TASK DESCRIPTION:
Set down again exactly the lines of the listing below that fall between the line holding "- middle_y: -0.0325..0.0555" and the line holding "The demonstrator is", inclusive.
━━━━━━━━━━
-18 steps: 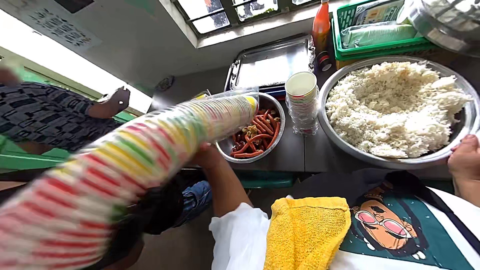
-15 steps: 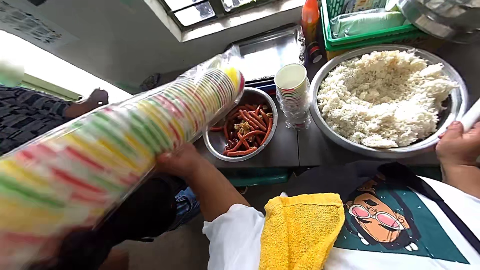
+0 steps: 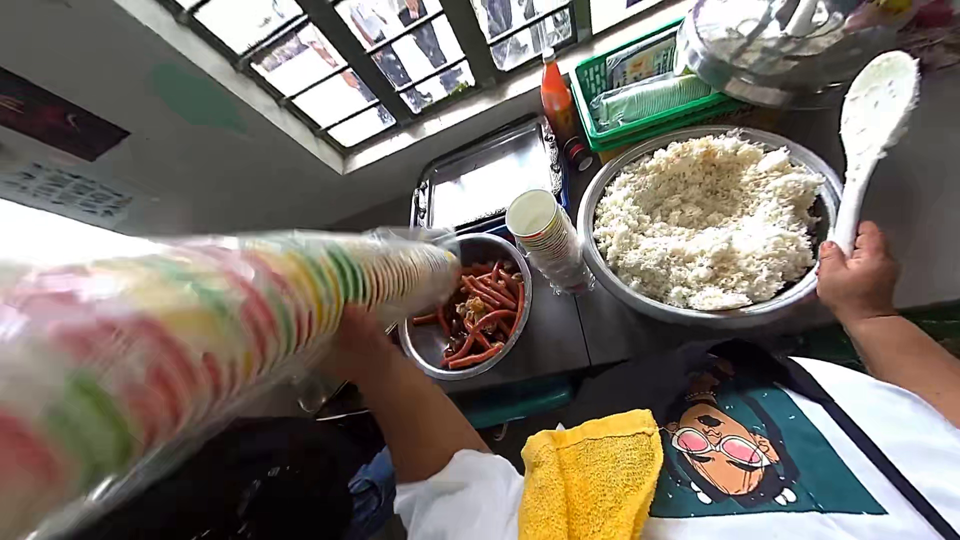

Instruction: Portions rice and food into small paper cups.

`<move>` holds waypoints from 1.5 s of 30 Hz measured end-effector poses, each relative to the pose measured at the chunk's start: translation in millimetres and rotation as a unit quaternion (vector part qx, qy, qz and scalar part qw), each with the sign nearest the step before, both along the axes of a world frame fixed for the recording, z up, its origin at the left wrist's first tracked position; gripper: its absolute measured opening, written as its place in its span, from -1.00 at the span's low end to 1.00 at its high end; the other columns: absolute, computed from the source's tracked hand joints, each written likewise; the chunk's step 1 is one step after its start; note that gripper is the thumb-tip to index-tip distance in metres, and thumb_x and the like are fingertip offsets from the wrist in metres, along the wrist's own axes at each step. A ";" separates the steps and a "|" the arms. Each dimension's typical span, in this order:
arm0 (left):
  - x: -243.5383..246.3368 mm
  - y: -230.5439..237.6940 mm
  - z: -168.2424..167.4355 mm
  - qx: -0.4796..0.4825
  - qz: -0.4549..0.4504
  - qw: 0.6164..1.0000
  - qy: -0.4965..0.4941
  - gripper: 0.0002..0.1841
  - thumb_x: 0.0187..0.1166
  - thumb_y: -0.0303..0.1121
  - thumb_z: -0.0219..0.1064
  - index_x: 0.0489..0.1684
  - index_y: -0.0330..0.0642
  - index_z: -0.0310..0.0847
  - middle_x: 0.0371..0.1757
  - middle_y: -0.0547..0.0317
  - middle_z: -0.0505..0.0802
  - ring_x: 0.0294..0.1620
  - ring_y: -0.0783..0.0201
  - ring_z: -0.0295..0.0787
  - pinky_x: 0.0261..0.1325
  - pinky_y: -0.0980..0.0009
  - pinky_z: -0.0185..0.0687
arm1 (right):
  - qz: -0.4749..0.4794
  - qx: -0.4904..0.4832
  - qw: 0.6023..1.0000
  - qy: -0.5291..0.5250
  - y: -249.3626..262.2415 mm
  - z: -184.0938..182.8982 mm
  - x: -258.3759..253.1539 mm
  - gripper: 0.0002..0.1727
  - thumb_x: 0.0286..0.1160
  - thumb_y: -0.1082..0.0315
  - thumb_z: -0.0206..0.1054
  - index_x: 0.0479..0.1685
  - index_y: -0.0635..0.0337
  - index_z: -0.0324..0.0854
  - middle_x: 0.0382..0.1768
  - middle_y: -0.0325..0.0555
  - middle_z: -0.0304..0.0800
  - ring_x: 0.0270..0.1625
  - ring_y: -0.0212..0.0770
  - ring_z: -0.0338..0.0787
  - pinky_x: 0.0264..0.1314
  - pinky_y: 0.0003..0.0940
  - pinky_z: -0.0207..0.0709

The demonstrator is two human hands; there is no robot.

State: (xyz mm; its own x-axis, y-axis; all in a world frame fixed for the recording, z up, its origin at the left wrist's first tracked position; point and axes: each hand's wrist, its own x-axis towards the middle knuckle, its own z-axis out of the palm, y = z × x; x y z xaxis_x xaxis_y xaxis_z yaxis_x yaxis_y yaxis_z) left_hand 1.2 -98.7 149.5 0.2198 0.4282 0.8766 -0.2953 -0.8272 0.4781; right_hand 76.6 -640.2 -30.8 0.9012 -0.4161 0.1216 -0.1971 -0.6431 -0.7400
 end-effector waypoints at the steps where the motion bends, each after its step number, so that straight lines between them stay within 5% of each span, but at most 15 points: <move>1: 22.3 -8.8 17.2 0.049 0.024 0.998 0.008 -0.02 0.50 0.04 0.37 0.35 -0.99 0.11 0.26 -0.51 0.66 0.35 0.22 0.64 0.44 0.39 0.52 | 0.001 -0.005 1.000 -0.001 1.1 1.1 -0.3 -0.44 0.78 0.24 0.08 0.60 0.47 0.27 0.22 0.73 0.59 0.28 0.67 0.63 0.30 0.58 0.36; 3: 80.1 -20.9 39.9 0.135 0.047 0.989 0.034 -0.08 0.49 0.01 0.44 0.30 -0.94 0.29 0.25 -0.70 0.65 0.40 -0.13 0.64 0.50 0.20 0.44 | 0.003 -0.002 1.000 0.000 2.8 3.0 -1.4 -0.46 0.79 0.26 0.07 0.60 0.47 0.27 0.21 0.73 0.59 0.27 0.67 0.63 0.29 0.59 0.36; 5: 140.3 -28.9 46.8 0.160 0.009 0.974 0.161 -0.10 0.38 -0.03 0.55 0.48 -0.73 0.35 0.41 -0.59 0.63 0.54 -0.25 0.53 0.65 0.04 0.31 | 0.001 0.002 1.000 -0.005 2.7 1.4 -2.0 -0.46 0.78 0.26 0.06 0.59 0.46 0.27 0.17 0.70 0.61 0.20 0.64 0.68 0.24 0.57 0.39; 7: 175.6 -43.5 48.7 0.194 -0.050 0.884 0.423 0.11 0.30 0.02 0.63 0.81 -0.40 0.05 0.76 -0.51 0.25 0.81 -0.45 0.00 0.75 -0.45 -0.26 | -0.002 0.012 1.000 -0.009 1.7 -0.2 -3.1 -0.45 0.80 0.26 0.06 0.61 0.46 0.25 0.20 0.70 0.60 0.20 0.61 0.69 0.27 0.54 0.41; 10: 195.9 -65.4 29.1 0.215 -0.081 0.768 0.598 -0.17 0.47 0.14 0.47 0.76 0.02 0.35 0.83 -0.31 0.22 0.84 -0.44 -0.07 0.63 -0.63 -0.22 | -0.009 0.027 1.000 -0.013 -1.9 -2.6 -5.0 -0.43 0.80 0.26 0.06 0.64 0.48 0.22 0.25 0.65 0.60 0.23 0.53 0.70 0.32 0.46 0.44; 14: 163.4 -75.3 2.6 0.177 -0.259 0.782 0.538 -0.47 0.71 -0.06 0.29 0.50 -0.25 0.58 0.59 -0.25 0.58 0.67 -0.16 0.43 0.68 -0.17 0.28 | -0.020 0.036 0.999 -0.009 -4.3 -6.7 -11.1 -0.47 0.80 0.28 0.07 0.59 0.49 0.26 0.16 0.64 0.64 0.12 0.52 0.74 0.23 0.46 0.48; 18: 131.2 -85.8 -26.7 0.270 -0.266 0.762 0.525 -0.66 0.69 -0.19 0.33 0.24 -0.21 0.78 0.30 -0.09 0.84 0.58 -0.21 0.54 0.69 -0.46 -0.04 | -0.025 0.041 0.999 0.001 -3.4 -4.5 -9.2 -0.50 0.81 0.30 0.08 0.57 0.47 0.29 0.18 0.67 0.63 0.21 0.59 0.71 0.28 0.53 0.43; 21: 131.9 -87.0 -37.2 0.314 -0.244 0.755 0.521 -0.72 0.78 -0.33 0.19 0.12 -0.22 0.83 0.06 -0.13 0.90 0.25 -0.20 0.78 0.53 -0.43 0.25 | 0.007 0.055 0.998 -0.001 -8.1 1.0 -8.5 -0.50 0.85 0.29 0.05 0.59 0.49 0.28 0.11 0.61 0.66 0.08 0.49 0.75 0.22 0.45 0.52; 24: 135.4 -91.5 -28.3 0.333 -0.221 0.763 0.509 -0.71 0.79 -0.38 0.15 0.12 -0.36 0.76 0.05 -0.33 0.86 0.18 -0.35 0.77 0.39 -0.41 0.40 | 0.066 0.038 0.997 -0.032 -21.9 2.8 -5.1 -0.48 0.85 0.26 0.03 0.58 0.50 0.34 -0.01 0.45 0.74 -0.15 0.22 0.79 0.05 0.20 0.64; 27: 137.7 -97.8 -15.2 0.328 -0.195 0.776 0.503 -0.70 0.81 -0.40 0.10 0.19 -0.44 0.68 0.15 -0.44 0.79 0.28 -0.46 0.70 0.34 -0.40 0.50 | 0.123 -0.087 0.988 0.042 -39.2 32.4 9.8 -0.53 0.85 0.32 0.04 0.60 0.40 0.40 0.23 0.51 0.71 0.27 0.46 0.76 0.37 0.43 0.52; 33: 137.1 -88.1 24.9 0.346 -0.175 0.792 0.471 -0.66 0.71 -0.56 0.09 0.37 -0.48 0.55 0.28 -0.59 0.65 0.40 -0.55 0.55 0.44 -0.40 0.41 | 0.156 -0.261 0.933 0.191 -54.7 104.1 41.7 -0.43 0.83 0.38 -0.05 0.82 -0.07 0.25 0.15 0.55 0.73 0.21 0.61 0.73 0.10 0.57 0.52; 36: 110.9 -86.3 52.1 0.369 -0.153 0.827 0.396 -0.71 0.71 -0.51 0.11 0.17 -0.54 0.64 0.28 -0.61 0.64 0.44 -0.53 0.49 0.52 -0.33 0.34 | 0.155 -0.322 0.902 0.240 -53.7 114.6 49.9 -0.39 0.86 0.32 -0.09 0.87 -0.31 0.16 0.09 0.48 0.77 0.14 0.54 0.77 0.02 0.49 0.55; 40: 63.8 -92.2 48.2 0.390 -0.220 0.873 0.194 -0.70 0.72 -0.31 0.12 -0.24 -0.41 0.60 0.19 -0.38 0.66 0.46 -0.23 0.46 0.59 -0.06 0.23 | 0.154 -0.209 0.919 0.296 -69.2 90.2 71.8 -0.45 0.87 0.30 -0.03 0.82 -0.08 0.28 0.30 0.40 0.75 0.35 0.47 0.71 0.39 0.51 0.42; 43: 40.5 -108.1 -0.5 0.329 -0.315 0.860 0.229 -0.78 0.77 -0.21 0.15 -0.25 -0.08 0.60 0.23 0.06 0.69 0.39 0.24 0.55 0.48 0.30 0.41 | 0.118 -0.054 0.950 0.285 -82.9 67.9 83.4 -0.47 0.87 0.25 0.04 0.79 -0.05 0.32 -0.20 0.21 0.79 -0.35 0.07 0.72 -0.24 0.06 0.62; 45: 33.7 -120.5 -45.1 0.256 -0.387 0.835 0.294 -0.78 0.70 -0.34 0.16 -0.36 -0.14 0.63 0.21 -0.06 0.76 0.33 0.20 0.68 0.41 0.29 0.59 | 0.086 0.040 0.946 0.309 -75.0 70.2 77.0 -0.47 0.89 0.22 0.03 0.81 -0.15 0.29 -0.30 0.13 0.71 -0.50 -0.07 0.57 -0.39 -0.11 0.53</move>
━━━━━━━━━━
RESPONSE AREA:
  - middle_y: -0.0325..0.0555
  - middle_z: -0.0304..0.0800
  - ring_x: 0.0270..0.1625
  - ring_y: -0.0212..0.0770
  - ring_z: -0.0338..0.0787
  - pinky_x: 0.0264..0.1314
  - pinky_y: 0.0003..0.0940
  - pinky_z: -0.0207..0.0709

The demonstrator is two human hands; there is no robot.

What the exercise asked for is now done.